Transforming growth factor beta1 and recruitment of macrophages and mast cells in airways in chronic obstructive pulmonary disease.

Chronic airways inflammation is one of the features of chronic obstructive pulmonary disease (COPD). We demonstrated previously that bronchiolar epithelium in COPD contains increased numbers of macrophages and mast cells. Transforming growth factor beta1 (TGF-beta1) may be involved in this influx because it has chemotactic activity for macrophages and mast cells.
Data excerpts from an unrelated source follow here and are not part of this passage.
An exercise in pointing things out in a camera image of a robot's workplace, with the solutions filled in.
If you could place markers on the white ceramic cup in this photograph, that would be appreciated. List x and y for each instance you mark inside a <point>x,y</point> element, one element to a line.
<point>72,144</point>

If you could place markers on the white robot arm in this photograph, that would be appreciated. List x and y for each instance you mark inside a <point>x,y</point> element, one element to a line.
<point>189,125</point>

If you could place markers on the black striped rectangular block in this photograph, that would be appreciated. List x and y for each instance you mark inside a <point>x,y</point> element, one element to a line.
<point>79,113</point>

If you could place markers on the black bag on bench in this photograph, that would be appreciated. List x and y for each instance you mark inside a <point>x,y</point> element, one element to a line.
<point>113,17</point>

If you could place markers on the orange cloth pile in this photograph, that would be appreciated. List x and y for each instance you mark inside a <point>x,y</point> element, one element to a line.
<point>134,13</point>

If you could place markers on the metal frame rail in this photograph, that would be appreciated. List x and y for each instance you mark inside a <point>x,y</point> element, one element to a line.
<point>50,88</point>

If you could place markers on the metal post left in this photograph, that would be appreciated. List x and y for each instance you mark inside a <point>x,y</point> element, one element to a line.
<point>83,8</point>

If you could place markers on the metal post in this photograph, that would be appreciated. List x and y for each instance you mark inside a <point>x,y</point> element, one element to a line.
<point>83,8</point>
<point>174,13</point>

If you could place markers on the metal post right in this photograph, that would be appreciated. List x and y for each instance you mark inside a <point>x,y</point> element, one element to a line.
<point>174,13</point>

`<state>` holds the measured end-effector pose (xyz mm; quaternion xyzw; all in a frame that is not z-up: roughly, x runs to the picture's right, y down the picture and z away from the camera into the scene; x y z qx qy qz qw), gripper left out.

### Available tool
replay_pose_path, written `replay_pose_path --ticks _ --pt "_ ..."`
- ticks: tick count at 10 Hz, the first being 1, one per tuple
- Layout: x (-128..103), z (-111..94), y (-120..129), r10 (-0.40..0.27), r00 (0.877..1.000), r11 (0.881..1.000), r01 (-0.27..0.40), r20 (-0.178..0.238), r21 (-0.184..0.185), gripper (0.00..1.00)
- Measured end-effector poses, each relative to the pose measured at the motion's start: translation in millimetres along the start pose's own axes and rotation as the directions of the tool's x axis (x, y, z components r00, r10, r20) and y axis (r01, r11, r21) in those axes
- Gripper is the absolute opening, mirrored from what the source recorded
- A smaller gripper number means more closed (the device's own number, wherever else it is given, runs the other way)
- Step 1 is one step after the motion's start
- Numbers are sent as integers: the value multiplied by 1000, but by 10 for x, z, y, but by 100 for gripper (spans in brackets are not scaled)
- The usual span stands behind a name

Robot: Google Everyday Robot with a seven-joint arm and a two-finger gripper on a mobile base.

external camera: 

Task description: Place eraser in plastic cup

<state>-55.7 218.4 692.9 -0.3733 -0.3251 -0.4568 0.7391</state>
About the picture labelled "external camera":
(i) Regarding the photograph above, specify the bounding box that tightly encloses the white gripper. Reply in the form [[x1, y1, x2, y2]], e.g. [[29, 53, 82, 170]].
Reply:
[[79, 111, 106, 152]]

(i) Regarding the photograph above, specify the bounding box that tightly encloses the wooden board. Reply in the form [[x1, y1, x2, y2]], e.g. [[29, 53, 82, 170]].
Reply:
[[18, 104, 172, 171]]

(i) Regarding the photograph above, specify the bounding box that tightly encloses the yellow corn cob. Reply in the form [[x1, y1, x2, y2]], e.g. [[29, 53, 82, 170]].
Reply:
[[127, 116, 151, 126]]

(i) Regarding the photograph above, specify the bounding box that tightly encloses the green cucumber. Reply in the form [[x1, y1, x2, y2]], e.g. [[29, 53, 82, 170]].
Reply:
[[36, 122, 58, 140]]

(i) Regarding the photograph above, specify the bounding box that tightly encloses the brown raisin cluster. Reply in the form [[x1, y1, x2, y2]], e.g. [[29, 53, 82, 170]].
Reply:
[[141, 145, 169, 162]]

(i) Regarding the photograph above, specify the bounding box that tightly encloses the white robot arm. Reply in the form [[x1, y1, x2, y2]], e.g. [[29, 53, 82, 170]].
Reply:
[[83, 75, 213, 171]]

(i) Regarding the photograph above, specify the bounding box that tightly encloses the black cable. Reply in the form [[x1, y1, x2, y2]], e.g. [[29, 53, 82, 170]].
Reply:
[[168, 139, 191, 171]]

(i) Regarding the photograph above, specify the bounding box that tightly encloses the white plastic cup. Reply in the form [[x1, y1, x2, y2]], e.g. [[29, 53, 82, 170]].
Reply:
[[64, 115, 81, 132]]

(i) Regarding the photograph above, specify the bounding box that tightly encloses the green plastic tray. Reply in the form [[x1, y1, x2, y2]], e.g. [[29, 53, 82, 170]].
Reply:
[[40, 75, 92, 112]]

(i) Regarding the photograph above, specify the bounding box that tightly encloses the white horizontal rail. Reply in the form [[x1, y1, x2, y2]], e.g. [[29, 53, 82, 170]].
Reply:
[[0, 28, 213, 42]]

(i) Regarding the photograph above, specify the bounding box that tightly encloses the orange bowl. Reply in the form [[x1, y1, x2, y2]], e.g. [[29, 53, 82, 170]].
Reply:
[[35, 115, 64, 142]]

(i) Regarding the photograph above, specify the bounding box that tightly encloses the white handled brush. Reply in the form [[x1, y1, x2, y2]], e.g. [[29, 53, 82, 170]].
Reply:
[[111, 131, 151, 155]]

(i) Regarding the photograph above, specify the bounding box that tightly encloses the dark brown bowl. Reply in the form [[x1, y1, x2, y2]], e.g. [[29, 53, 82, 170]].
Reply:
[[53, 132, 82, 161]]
In this study, we examined expression patterns of TGF-beta1, TGF-beta receptors type I and II (TGF-betaRI and TGF-betaRII) by immunohistochemistry and mRNA in situ hybridization in peripheral lung tissue of 14 current or ex-smokers with COPD (FEV1 < 75%) and 14 without COPD (FEV1 > 84%). In both groups, TGF-beta1 and its receptors are present in airway and alveolar epithelial cells, airway and vascular smooth muscle cells, and tissue and alveolar CD68(+) cells (considered herein to be macrophages). In subjects with COPD, a semiquantitative analysis revealed approximately twofold higher levels of TGF-beta1 mRNA and protein in bronchiolar and alveolar epithelium (p < 0.02) as compared with subjects without COPD. With regard to bronchiolar epithelial cells, we found a significant correlation between TGF-beta1 mRNA and protein expression (r = 0.62; p < 0.002), and between the FEV1 of all subjects together and TGF-beta1 protein (r = -0.60; p < 0.0002) and mRNA (r = -0.67; p < 0. 002) levels. The epithelial expression of TGF-beta1 mRNA and TGF-beta1 protein correlates with the number of intraepithelial macrophages (both: r = 0.44; p < 0.03) whereas intraepithelial mast cell numbers correlate with epithelial TGF-beta1 mRNA expression. These data suggest a role for TGF-beta1 in recruiting macrophages into the airway epithelium in COPD.